Implement Sliding TTL for Activity-Based Scaling
Call the TTL update endpoint after each successful interaction to effectively pause the VM only after a period of inactivity rather than a fixed time window.
Monitor Instance State
Keep track of your instance state to handle edge cases gracefully:
# Check instance state before operations
instance = client.instances.get(instance_id)
if instance.status == "paused":
print("Instance is paused, will wake on next request")

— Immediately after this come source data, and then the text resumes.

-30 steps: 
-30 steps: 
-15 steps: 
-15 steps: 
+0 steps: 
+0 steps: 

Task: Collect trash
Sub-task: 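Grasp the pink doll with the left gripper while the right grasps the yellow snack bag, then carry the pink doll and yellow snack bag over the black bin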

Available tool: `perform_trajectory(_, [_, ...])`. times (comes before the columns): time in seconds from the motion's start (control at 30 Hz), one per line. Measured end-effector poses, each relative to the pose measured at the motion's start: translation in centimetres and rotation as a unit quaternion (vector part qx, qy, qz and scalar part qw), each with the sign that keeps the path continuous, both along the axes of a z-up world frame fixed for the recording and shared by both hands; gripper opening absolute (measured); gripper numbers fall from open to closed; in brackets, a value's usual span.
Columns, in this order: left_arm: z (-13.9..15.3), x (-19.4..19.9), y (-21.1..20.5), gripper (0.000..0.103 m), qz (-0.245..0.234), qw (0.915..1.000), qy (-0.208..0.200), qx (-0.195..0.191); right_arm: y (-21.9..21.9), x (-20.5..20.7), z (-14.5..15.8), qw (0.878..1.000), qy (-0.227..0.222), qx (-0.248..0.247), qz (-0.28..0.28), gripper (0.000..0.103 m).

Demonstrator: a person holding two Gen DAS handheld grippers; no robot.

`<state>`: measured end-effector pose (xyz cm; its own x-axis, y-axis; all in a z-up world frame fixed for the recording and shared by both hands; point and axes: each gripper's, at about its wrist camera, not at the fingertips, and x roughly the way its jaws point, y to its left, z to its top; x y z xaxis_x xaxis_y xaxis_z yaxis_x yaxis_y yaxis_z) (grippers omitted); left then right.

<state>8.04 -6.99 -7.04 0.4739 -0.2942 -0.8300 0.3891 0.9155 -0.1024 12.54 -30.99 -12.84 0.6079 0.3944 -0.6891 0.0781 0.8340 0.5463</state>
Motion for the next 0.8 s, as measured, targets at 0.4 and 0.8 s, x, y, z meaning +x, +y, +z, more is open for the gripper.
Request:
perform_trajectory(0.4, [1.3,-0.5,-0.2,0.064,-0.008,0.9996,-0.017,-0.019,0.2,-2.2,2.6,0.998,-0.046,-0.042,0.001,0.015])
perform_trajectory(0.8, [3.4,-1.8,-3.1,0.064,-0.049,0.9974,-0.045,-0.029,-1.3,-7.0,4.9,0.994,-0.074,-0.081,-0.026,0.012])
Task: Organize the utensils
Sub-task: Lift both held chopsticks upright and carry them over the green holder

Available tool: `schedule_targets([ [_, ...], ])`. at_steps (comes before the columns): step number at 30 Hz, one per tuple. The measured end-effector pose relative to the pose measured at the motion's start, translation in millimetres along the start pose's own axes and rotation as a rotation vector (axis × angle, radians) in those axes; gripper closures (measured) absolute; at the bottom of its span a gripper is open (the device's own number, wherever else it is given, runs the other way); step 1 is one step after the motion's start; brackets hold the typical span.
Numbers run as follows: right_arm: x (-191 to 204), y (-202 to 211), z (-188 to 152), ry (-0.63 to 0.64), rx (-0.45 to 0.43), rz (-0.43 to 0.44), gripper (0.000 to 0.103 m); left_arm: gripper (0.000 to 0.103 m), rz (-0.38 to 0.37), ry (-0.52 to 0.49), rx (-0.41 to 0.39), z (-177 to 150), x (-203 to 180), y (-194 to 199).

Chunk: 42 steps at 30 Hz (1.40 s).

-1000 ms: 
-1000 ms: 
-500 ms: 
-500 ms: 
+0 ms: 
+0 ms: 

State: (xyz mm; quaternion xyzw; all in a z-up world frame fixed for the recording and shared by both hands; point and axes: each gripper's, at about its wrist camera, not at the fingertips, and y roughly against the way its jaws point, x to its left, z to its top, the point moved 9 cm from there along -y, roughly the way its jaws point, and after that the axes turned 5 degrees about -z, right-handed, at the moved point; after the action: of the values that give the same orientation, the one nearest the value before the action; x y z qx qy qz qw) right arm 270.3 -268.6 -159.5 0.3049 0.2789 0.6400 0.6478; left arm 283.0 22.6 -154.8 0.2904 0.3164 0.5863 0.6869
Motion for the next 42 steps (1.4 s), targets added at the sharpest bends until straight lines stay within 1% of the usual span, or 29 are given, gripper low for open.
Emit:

elif instance.status == "running":
print("Instance is active")
API Reference
Update TTL
- Endpoint:
POST /instance/:instance_id/ttl
- Purpose: Update the TTL of a running instance
Configure Wake-on-Request
- Endpoint:
POST /instance/:instance_id/wake-on
- Purpose: Enable wake on HTTP/SSH for a paused instance
Expose HTTP Service
- Endpoint:
POST /instance/:instance_id/http
- Purpose: Create a public URL for your agent service
Troubleshooting
Instance Not Waking on HTTP Request
- Verify that you've exposed an HTTP service using
expose_http_service()
- Check that
wake_on_http
is enabled - Ensure the service inside the instance is running on the exposed port
Instance Pausing Too Quickly
- Increase the
ttl_seconds
value - Implement sliding TTL to refresh on each user interaction
High Latency on First Request After Pause
- This is normal for the first request that triggers a wake
- Consider keeping instances warm during peak hours with longer TTL values
With this setup, your agent workspaces behave like serverless infrastructure: zero compute costs while idle, with instant resume on demand.